## PROBLEM:
Exactly the lines from the first line of the listing through the line containing "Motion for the" should appear in the output, unchanged.

== RECORDED INFORMATION

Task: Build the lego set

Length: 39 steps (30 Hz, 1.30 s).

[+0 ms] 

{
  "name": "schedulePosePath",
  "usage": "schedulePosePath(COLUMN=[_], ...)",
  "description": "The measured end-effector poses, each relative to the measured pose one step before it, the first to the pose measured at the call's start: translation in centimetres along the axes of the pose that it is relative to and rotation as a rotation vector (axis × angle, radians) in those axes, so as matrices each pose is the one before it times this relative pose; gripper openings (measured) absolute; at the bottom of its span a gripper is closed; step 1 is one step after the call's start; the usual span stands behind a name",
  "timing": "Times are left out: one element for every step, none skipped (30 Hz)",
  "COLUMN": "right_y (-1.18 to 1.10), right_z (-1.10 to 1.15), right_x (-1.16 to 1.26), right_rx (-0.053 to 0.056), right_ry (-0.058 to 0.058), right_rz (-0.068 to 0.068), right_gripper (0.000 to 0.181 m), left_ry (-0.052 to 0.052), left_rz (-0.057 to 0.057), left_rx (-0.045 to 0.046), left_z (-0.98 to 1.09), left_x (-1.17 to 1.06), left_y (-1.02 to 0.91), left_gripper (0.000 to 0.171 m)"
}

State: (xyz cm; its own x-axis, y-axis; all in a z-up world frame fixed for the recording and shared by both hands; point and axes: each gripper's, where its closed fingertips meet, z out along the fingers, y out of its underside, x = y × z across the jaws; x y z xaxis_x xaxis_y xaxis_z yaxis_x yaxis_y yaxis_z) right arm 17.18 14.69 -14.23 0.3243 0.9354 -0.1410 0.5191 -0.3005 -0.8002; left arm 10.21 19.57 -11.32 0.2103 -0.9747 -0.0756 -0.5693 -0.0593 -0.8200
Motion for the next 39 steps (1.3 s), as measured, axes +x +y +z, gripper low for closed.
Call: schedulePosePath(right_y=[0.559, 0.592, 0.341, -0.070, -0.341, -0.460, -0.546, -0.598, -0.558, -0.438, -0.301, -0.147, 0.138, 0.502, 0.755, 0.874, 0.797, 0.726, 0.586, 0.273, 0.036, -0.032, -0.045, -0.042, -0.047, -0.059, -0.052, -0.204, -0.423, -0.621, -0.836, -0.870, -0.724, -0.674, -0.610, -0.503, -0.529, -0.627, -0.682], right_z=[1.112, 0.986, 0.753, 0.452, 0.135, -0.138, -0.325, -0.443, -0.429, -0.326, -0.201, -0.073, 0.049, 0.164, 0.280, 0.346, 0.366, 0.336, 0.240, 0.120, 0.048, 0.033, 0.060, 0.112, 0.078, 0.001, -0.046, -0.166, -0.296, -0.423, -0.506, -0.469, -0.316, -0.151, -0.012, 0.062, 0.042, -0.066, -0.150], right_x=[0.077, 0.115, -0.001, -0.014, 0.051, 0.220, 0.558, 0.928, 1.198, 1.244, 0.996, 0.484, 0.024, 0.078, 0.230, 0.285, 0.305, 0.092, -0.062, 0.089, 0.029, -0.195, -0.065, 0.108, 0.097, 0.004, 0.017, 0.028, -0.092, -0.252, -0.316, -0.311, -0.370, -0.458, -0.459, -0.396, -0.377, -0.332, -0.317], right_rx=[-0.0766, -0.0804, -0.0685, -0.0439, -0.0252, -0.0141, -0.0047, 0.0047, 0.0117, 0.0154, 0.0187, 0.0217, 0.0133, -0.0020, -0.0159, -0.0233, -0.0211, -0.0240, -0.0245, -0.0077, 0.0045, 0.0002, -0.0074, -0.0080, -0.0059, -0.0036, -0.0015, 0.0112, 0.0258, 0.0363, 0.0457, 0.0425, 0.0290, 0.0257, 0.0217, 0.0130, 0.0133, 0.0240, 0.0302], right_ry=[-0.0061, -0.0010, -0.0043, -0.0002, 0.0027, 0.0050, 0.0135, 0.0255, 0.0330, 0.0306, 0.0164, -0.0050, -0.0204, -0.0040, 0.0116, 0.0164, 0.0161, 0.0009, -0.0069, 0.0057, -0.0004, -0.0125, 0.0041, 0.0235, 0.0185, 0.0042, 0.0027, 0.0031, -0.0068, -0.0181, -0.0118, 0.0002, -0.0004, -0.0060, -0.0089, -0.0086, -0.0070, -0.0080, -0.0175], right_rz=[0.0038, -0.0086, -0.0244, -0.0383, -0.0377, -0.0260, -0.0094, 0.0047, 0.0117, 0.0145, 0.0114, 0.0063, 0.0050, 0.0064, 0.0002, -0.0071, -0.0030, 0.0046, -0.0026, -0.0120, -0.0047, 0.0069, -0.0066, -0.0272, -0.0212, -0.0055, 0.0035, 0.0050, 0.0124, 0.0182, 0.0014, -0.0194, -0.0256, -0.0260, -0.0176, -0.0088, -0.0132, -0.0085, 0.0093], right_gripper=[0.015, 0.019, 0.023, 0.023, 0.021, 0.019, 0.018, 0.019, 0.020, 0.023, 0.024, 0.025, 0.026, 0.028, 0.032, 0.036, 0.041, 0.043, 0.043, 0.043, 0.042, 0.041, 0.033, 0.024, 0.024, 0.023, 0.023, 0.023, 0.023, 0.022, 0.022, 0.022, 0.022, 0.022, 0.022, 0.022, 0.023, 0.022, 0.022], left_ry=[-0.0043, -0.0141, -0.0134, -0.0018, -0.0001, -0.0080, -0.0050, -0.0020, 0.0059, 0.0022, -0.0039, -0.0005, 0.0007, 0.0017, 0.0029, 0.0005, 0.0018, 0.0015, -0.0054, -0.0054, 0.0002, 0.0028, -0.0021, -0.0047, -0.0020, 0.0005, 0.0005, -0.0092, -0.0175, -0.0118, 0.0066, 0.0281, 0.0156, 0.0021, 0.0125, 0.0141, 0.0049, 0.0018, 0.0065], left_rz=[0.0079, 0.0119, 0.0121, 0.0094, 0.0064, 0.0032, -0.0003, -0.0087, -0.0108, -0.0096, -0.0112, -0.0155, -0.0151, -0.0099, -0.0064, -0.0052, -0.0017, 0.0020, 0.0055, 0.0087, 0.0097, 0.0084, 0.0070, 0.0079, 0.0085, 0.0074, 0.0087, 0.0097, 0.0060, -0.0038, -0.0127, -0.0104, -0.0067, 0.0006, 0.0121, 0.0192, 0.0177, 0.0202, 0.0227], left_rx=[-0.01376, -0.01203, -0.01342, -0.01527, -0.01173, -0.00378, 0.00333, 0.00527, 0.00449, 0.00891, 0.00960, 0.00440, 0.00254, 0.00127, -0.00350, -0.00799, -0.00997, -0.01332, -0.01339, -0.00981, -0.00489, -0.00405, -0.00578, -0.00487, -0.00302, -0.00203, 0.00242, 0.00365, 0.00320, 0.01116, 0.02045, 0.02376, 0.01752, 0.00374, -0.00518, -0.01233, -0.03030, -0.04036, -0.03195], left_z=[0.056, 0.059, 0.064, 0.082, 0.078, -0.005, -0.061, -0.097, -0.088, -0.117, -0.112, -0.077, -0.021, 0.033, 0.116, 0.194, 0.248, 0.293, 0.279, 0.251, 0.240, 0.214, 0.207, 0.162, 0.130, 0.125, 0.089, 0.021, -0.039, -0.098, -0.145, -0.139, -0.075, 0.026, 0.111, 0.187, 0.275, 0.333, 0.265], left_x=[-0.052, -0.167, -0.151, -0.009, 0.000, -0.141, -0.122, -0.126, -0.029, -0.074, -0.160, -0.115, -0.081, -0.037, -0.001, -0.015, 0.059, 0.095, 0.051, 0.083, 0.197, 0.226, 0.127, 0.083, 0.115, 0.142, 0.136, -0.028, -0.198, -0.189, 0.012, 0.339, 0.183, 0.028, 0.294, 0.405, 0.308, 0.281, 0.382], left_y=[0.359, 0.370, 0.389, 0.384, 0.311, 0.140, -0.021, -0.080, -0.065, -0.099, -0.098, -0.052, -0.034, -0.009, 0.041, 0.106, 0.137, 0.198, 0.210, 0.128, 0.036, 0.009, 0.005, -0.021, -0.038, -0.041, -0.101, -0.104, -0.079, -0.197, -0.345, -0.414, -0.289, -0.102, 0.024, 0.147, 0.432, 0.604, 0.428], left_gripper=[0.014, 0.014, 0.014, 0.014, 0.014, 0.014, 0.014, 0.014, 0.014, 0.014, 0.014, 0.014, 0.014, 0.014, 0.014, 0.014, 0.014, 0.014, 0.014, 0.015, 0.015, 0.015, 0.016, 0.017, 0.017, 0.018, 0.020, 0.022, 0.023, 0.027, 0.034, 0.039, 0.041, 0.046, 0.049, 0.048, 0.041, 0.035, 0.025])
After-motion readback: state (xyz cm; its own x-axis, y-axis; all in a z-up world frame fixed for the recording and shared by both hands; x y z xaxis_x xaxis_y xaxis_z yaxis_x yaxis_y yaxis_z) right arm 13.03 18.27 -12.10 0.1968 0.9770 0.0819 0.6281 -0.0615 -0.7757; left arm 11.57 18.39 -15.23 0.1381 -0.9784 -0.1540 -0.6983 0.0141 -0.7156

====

## ANSWER TO THIS TASK:
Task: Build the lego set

Length: 39 steps (30 Hz, 1.30 s).

[+0 ms] 

{
  "name": "schedulePosePath",
  "usage": "schedulePosePath(COLUMN=[_], ...)",
  "description": "The measured end-effector poses, each relative to the measured pose one step before it, the first to the pose measured at the call's start: translation in centimetres along the axes of the pose that it is relative to and rotation as a rotation vector (axis × angle, radians) in those axes, so as matrices each pose is the one before it times this relative pose; gripper openings (measured) absolute; at the bottom of its span a gripper is closed; step 1 is one step after the call's start; the usual span stands behind a name",
  "timing": "Times are left out: one element for every step, none skipped (30 Hz)",
  "COLUMN": "right_y (-1.18 to 1.10), right_z (-1.10 to 1.15), right_x (-1.16 to 1.26), right_rx (-0.053 to 0.056), right_ry (-0.058 to 0.058), right_rz (-0.068 to 0.068), right_gripper (0.000 to 0.181 m), left_ry (-0.052 to 0.052), left_rz (-0.057 to 0.057), left_rx (-0.045 to 0.046), left_z (-0.98 to 1.09), left_x (-1.17 to 1.06), left_y (-1.02 to 0.91), left_gripper (0.000 to 0.171 m)"
}

State: (xyz cm; its own x-axis, y-axis; all in a z-up world frame fixed for the recording and shared by both hands; point and axes: each gripper's, where its closed fingertips meet, z out along the fingers, y out of its underside, x = y × z across the jaws; x y z xaxis_x xaxis_y xaxis_z yaxis_x yaxis_y yaxis_z) right arm 17.18 14.69 -14.23 0.3243 0.9354 -0.1410 0.5191 -0.3005 -0.8002; left arm 10.21 19.57 -11.32 0.2103 -0.9747 -0.0756 -0.5693 -0.0593 -0.8200
Motion for the next 39 steps (1.3 s), as measured, axes +x +y +z, gripper low for closed.

That makes the output complete.